Radium is a desktop internet radio player for Mac OS X which gives the user almost instant access to an absolute abundance of radio stations from all over the world. There are a whole host of services such as this available all over the web and they vary in not only price, but overall quality and simplicity so how does Radium stack up?
As you know, first impressions are everything in this fast paced society in which we live. When I downloaded and installed Radium on my Apple Mac Mini, you can probably imagine my reaction when I was provided access to thousands of stations within a minute or two of adding it to my applications folder. You see, the ease of set up with Radium is astonishing. OK I would never expect such a service to take hours of configuration and installation, but upon opening Radium for the first time you are given a seemingly endless list of stations to choose from and you simply select the ones you are interested in which are subsequently added to a drop down list located on the top menubar.
Although the quantity of stations is massive to say the least, this by no means makes any of them inaccessible. The list is organised clearly and a simple and accurate search function allows you to filter the stations by name, genre or frequency. The interface is neat with a small window from which you can navigate between a preference pane, a list of radio networks and software update settings.
Once you have added you favourite stations to your main list, you can switch between them at any time by selecting the icon in the menu bar and scrolling through your favourites.

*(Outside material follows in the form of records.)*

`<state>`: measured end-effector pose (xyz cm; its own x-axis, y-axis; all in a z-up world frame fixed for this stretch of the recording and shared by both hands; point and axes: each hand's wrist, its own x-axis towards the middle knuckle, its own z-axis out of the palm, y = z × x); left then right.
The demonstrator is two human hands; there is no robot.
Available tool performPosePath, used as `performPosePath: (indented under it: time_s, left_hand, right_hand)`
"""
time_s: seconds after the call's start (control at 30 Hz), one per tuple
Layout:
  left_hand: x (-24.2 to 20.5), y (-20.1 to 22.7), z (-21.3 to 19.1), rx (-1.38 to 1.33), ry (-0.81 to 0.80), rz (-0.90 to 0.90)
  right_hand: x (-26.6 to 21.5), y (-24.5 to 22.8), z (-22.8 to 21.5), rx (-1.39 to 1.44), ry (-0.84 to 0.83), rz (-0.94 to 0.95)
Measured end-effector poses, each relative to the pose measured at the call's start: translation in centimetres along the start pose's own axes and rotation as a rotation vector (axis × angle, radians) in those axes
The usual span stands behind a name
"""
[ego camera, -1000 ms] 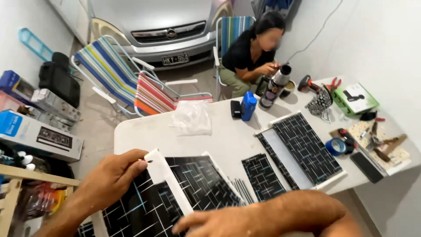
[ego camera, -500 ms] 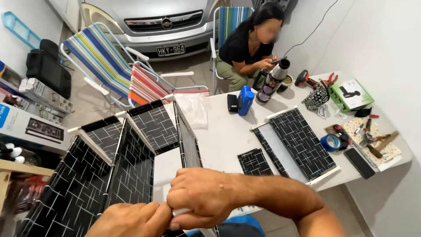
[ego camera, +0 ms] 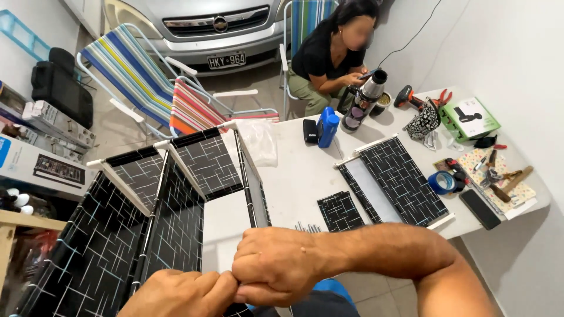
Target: Assemble a modular storage shelf by connecting panels and rods
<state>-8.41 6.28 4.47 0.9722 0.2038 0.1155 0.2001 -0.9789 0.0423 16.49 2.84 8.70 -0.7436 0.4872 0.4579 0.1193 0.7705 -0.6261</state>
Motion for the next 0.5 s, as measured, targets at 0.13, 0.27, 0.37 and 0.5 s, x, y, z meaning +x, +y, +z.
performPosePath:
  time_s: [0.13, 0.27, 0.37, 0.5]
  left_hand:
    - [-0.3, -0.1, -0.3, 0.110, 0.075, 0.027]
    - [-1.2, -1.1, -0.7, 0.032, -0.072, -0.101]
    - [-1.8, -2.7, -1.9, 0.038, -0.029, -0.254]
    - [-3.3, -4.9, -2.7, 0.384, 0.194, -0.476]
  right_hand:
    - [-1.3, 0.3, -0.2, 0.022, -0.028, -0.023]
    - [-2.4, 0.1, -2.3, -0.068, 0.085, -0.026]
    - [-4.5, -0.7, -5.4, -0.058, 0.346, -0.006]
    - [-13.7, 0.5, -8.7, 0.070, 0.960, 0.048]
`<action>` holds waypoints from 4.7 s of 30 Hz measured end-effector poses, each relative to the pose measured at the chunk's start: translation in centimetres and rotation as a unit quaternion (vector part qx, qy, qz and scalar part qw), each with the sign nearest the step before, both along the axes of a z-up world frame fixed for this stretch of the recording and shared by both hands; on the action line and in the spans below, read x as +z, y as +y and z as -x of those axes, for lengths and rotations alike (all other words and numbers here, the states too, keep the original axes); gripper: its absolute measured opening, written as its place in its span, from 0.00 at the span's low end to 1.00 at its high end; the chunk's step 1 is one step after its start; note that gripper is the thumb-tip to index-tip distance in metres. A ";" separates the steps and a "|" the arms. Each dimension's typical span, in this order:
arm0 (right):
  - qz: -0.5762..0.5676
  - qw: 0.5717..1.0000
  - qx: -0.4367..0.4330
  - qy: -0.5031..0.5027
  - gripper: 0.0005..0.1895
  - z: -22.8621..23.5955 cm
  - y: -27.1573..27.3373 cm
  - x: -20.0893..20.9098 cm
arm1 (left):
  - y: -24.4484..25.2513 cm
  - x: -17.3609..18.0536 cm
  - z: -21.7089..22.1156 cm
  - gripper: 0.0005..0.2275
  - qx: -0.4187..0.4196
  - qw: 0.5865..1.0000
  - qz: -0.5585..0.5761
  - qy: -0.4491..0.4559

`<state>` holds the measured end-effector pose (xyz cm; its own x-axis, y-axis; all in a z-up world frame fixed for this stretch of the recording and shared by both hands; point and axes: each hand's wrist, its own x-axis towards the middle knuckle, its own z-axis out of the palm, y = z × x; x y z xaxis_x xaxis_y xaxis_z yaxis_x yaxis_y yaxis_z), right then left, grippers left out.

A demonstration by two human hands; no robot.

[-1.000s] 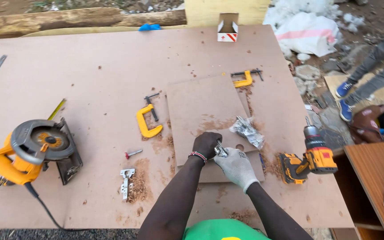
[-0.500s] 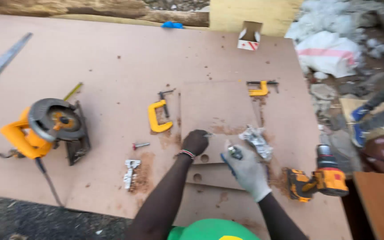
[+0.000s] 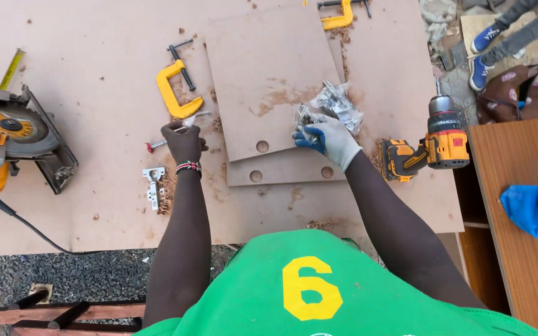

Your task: The person unpacks metal hinges and screws, positions them on pre-drilled holes in a wooden board, and uses a cordless drill to fasten them. They repeat the process for multiple hinges on the same board, then attach a second board to test the hinge alignment.

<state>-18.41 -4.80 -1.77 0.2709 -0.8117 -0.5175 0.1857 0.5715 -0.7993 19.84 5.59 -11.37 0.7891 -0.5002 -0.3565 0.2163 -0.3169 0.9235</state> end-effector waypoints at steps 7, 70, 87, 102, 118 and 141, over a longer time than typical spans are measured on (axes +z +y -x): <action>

Below the list, you will find controls for the radio station featuring the only 2 necessary functions, a volume bar and a stop button, as well as the ‘Quit Radium’ button below that. The user interface is a crucially impressive aspect to Radium which has no over the top graphics or animations, it’s discreet and simplistic. Therefore perfect.
When it comes down to it though, aesthetics aside, what people want from Internet Radio is clear and crisp audio quality and a real variety of stations. I’m happy to say that Radium delivers in this department as well. I tested several radio stations whilst going through my usual computing habits which include browsing the web as well as downloading sometimes large files. This means that the service was extensively tested whilst a lot of bandwidth was being swallowed up elsewhere. Gladly though, it seemed to have little effect on the consistency of playback with smooth sound even with the ‘high quality’ preference selected. Although admittedly, I recently upgraded to a 50Mb connection which is more than sufficient to handle whatever is thrown at it from the web these days.
One negative I would like to add though, tiny as it may be, is the inability to filter out unwanted BBC radio stations. It seems you can only add ‘BBC Radio’ which adds a plethora of unwanted stations to your list rather than selecting maybe Radio 1 or 2 as well as a local station. I was concerned when I found pretty much every local BBC station listed.
However, to end on another positive, an excellent feature of the software is that when you switch station or the song changes, users of the ‘Growl’ application in Mac OS X will get a notification on their desktop informing them of the artist and track name.
Overall I found Radium to be a great piece of software and if listening to the radio is your thing it is ideal for Mac users. Having only used it for a couple of days and already finding it an integral part of my menu bar, I can’t see anything which would stop me from recommending it!